[WORK REQUIRED] Among the lines below, which ones contain the word "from"? Copy every such line.

+===+

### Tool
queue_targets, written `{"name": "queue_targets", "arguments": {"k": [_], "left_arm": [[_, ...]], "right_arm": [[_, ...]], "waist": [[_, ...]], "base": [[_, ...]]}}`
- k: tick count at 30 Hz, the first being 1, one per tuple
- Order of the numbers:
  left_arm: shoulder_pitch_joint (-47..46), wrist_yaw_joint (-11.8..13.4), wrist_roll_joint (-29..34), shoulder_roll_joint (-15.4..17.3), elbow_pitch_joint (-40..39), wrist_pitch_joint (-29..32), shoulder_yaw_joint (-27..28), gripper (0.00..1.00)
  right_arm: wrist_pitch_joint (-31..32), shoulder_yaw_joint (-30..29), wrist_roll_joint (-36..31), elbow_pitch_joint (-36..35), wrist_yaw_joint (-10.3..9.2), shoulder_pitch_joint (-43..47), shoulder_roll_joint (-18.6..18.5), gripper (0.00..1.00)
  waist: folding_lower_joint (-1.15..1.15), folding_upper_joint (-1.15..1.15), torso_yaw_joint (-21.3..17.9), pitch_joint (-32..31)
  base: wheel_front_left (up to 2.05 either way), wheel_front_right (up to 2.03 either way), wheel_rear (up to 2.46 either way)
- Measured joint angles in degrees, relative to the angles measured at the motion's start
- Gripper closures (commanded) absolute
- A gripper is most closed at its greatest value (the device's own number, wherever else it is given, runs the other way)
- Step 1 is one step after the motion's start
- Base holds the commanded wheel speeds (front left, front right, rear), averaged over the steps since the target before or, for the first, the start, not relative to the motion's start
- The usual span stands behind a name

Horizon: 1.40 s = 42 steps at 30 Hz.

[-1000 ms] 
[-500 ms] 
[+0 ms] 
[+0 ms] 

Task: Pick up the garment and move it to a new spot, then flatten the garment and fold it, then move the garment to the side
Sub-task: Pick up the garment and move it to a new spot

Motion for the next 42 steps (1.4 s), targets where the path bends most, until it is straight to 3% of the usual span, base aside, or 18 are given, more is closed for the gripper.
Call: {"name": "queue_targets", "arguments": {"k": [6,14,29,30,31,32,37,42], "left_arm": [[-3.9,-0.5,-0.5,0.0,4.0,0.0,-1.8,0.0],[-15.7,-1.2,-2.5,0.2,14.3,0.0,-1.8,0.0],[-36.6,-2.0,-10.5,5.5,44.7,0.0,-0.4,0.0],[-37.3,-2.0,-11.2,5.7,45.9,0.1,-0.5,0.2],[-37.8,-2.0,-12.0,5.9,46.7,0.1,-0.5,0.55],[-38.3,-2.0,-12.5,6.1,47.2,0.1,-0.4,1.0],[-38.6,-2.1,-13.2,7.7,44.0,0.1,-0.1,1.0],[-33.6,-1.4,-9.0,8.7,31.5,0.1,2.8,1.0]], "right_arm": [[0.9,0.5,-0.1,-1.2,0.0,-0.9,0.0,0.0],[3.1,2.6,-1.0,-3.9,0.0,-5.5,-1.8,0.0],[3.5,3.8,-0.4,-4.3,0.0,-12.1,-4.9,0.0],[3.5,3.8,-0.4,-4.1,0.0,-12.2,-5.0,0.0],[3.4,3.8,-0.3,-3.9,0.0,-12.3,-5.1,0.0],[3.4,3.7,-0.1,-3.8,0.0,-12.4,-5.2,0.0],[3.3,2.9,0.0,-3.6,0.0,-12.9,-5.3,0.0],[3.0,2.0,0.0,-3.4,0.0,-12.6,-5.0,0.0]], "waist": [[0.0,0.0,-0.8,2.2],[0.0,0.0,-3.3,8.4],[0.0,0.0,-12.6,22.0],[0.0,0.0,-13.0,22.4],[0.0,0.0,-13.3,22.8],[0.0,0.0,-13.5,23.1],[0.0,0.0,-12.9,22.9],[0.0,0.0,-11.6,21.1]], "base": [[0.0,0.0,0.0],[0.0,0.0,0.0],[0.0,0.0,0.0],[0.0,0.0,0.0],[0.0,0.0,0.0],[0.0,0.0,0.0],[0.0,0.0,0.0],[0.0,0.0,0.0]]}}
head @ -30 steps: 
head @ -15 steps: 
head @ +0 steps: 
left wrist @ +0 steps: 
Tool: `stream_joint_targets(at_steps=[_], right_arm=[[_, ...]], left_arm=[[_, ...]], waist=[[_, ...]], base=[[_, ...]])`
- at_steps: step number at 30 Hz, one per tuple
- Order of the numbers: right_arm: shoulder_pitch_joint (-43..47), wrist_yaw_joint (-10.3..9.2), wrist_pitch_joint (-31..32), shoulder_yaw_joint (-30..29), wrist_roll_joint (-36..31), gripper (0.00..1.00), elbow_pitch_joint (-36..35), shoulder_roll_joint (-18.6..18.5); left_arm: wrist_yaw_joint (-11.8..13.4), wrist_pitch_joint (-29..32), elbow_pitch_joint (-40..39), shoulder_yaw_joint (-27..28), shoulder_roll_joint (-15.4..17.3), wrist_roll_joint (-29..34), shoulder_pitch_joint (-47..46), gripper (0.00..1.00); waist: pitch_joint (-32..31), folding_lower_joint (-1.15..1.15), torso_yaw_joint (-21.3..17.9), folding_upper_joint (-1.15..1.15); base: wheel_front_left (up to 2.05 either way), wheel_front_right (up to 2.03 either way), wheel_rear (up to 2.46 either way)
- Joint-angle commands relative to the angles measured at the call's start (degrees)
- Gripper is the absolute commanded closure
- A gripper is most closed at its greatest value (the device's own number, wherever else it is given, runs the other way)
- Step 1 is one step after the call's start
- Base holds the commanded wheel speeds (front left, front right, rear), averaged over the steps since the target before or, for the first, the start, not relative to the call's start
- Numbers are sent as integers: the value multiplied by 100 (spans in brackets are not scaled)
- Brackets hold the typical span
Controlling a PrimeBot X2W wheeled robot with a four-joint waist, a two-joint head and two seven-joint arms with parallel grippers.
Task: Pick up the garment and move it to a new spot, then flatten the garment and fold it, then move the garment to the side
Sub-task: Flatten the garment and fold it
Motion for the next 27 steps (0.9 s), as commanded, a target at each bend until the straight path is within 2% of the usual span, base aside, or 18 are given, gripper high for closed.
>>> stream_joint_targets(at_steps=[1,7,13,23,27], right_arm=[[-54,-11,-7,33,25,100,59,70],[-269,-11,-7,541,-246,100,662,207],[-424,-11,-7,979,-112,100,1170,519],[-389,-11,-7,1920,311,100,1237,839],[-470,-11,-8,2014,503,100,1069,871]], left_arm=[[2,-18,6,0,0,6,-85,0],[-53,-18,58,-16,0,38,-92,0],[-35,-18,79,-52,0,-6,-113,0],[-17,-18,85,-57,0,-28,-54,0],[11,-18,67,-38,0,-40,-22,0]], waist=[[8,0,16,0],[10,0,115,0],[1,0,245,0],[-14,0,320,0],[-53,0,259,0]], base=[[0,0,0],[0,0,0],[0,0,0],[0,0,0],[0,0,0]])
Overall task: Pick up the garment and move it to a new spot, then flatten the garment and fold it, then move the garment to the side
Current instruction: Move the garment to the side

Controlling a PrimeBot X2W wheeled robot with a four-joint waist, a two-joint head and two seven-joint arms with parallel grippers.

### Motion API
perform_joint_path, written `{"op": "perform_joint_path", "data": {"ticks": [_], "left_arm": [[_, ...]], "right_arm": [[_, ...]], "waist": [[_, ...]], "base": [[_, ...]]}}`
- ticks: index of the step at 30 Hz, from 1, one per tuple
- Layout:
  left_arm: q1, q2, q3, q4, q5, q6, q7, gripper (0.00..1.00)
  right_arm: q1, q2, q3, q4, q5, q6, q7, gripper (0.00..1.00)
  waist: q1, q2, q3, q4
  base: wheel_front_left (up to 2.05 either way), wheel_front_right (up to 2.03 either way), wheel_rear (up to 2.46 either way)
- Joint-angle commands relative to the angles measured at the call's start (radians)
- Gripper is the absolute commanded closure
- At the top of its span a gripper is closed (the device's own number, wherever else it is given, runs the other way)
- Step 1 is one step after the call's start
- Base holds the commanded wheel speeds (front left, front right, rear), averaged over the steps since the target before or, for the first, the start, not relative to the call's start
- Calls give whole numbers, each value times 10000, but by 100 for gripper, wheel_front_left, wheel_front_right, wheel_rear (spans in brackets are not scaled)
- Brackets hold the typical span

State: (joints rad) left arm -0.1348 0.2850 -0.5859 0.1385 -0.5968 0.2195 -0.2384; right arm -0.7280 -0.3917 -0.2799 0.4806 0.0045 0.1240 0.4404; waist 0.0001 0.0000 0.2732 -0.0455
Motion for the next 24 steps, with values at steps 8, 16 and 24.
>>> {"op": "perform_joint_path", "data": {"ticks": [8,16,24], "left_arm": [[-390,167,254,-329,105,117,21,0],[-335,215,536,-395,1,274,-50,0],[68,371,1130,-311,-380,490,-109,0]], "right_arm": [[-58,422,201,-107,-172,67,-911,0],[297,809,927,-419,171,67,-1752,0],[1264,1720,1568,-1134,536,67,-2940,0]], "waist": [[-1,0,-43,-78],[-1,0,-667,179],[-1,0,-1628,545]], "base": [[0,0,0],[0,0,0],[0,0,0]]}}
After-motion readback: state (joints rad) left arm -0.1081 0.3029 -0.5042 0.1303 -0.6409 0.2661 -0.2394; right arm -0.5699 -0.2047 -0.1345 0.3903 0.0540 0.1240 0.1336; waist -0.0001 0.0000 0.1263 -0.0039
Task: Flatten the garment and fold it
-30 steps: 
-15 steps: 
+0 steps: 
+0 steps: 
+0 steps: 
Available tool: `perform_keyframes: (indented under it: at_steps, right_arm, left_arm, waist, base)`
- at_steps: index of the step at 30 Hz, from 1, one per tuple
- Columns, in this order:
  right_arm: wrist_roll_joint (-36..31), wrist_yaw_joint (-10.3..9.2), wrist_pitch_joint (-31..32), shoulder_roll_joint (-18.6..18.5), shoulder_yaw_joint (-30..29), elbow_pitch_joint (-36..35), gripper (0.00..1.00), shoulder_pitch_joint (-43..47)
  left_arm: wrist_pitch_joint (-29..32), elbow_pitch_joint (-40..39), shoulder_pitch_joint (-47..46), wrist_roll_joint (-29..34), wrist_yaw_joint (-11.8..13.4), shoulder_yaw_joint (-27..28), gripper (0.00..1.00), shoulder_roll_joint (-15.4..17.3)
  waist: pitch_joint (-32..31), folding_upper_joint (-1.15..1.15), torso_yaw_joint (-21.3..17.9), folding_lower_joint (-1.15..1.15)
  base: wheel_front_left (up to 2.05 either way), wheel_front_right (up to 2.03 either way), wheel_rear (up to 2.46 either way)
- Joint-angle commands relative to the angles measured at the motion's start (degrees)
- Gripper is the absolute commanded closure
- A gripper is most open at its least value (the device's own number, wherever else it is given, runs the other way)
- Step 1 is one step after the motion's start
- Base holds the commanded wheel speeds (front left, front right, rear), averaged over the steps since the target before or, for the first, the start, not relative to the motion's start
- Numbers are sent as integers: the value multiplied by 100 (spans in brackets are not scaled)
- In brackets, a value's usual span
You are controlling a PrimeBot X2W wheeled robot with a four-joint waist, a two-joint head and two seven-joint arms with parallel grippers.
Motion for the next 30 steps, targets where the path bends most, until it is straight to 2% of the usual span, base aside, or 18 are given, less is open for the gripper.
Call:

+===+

[EXERCISE RESPONSE]
- ticks: index of the step at 30 Hz, from 1, one per tuple
- at_steps: index of the step at 30 Hz, from 1, one per tuple

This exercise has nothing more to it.